El hombre asintió, pero había una sombra de algo en su mirada, algo que no coincidía del todo con la tranquilidad que intentaba proyectar.

—Sí, aquí todo es paz y armonía. —Hubo un pequeño silencio, incómodo—. Yo soy Álvaro, por cierto.

Marcos se presentó con un apretón de manos.

—Álvaro, dime —preguntó Marcos, buscando respuestas—, anoche vi a varias personas dirigiéndose a la iglesia. Parecían... no sé, como si estuvieran en una procesión. ¿Es algo habitual?

Álvaro bajó la mirada por un instante, antes de volver a fijarla en Marcos.

—Oh, sí, de vez en cuando hacemos esas reuniones —dijo con un tono de voz bajo, como si no quisiera que otros lo escucharan—. Es... una tradición. Algo que se ha hecho durante generaciones. Aquí todos somos parte de lo mismo. —La última frase fue dicha de una manera extrañamente solemne, como si llevara más peso del que debería.

Marcos frunció el ceño, sin saber cómo interpretar esas palabras.

—¿Parte de qué?

Álvaro esbozó una sonrisa tensa, desviando la mirada hacia la iglesia que se alzaba en la distancia.

—Bueno, de la comunidad, claro. Aquí todos estamos conectados, de alguna manera.
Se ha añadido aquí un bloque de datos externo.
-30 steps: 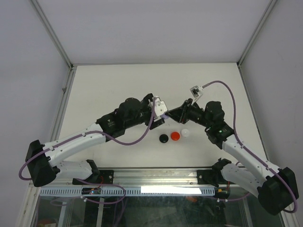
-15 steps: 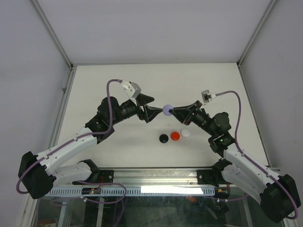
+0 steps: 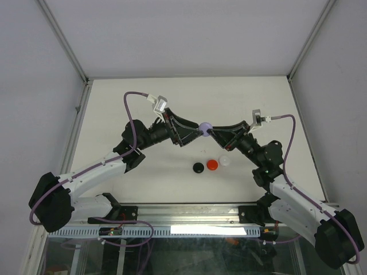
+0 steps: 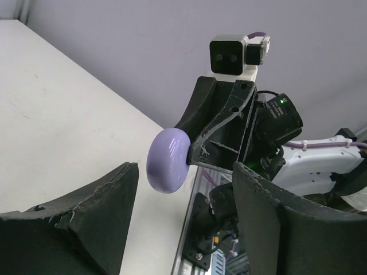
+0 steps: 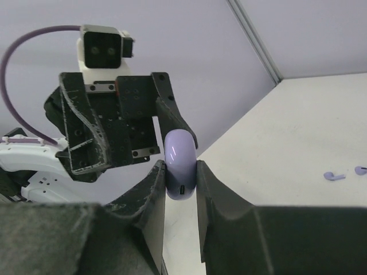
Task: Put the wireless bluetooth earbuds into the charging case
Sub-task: Pick up the charging case at the center of the board, then open the charging case.
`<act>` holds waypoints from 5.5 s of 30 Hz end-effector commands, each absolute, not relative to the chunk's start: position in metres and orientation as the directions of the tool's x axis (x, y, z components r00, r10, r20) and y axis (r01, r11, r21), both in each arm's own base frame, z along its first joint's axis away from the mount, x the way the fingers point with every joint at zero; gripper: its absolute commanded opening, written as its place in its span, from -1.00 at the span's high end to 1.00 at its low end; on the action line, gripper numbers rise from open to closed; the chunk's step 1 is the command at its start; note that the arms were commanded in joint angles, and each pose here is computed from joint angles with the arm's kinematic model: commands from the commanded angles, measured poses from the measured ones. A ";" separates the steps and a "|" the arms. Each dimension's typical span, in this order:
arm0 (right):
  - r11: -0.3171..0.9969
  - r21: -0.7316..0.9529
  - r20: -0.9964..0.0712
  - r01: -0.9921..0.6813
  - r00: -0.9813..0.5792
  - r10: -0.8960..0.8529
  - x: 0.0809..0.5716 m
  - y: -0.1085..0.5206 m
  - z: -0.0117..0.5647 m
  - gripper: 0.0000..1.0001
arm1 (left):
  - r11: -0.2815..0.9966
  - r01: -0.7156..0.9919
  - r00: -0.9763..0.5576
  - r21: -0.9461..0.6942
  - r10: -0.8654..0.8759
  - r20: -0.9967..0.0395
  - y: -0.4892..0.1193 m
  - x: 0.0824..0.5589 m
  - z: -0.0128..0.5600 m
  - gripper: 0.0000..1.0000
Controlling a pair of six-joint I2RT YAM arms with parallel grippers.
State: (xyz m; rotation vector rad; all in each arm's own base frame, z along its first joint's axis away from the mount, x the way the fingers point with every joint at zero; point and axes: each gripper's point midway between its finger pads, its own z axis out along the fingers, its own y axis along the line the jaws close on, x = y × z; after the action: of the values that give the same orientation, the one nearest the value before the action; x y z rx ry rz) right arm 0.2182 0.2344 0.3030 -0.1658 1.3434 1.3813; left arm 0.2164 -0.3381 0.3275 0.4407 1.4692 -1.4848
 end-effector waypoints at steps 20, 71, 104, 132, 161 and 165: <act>0.190 0.524 -0.714 -0.831 -0.307 0.629 0.199 0.237 0.332 1.00 | 0.042 0.817 -0.511 -0.576 -0.411 -0.755 -0.348 0.208 0.348 0.62; 0.066 0.029 -0.997 -0.997 -0.024 0.073 0.162 0.275 0.309 0.38 | 0.097 0.995 -0.008 0.022 0.301 -0.954 -0.334 0.187 0.317 1.00; 0.075 0.008 -0.997 -0.997 -0.002 0.079 0.166 0.278 0.283 0.34 | 0.105 0.994 0.014 0.042 0.248 -0.969 -0.335 0.184 0.332 1.00; 0.031 0.017 -0.991 -0.999 -0.013 0.130 0.160 0.281 0.289 0.42 | 0.085 0.996 0.004 0.024 0.225 -0.974 -0.336 0.178 0.331 1.00; 0.039 -0.013 -0.976 -0.999 0.022 0.217 0.155 0.277 0.290 1.00 | 0.123 0.992 -0.018 0.007 0.200 -0.980 -0.334 0.179 0.333 -0.06; 0.051 -0.018 -0.972 -0.999 0.029 0.233 0.156 0.276 0.291 1.00 | 0.104 0.995 -0.032 -0.011 0.208 -0.978 -0.335 0.177 0.327 -0.20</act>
State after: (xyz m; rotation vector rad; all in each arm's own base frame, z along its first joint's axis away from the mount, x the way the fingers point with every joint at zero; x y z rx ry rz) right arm 0.1582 0.2775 0.2689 -1.0328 1.1468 1.2819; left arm 0.1811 -0.3317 0.3127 1.2782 1.4993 -1.0149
El vago comentario no hizo más que incrementar la sensación de que algo estaba profundamente mal en Santa Lucía. Marcos observó a Álvaro por un momento, tratando de leer entre líneas. Había algo en su manera de hablar, un miedo sutil que trataba de disimular bajo su amable fachada.

—¿Y el padre Sebastián? —preguntó Marcos, recordando lo que la mujer de la posada le había dicho.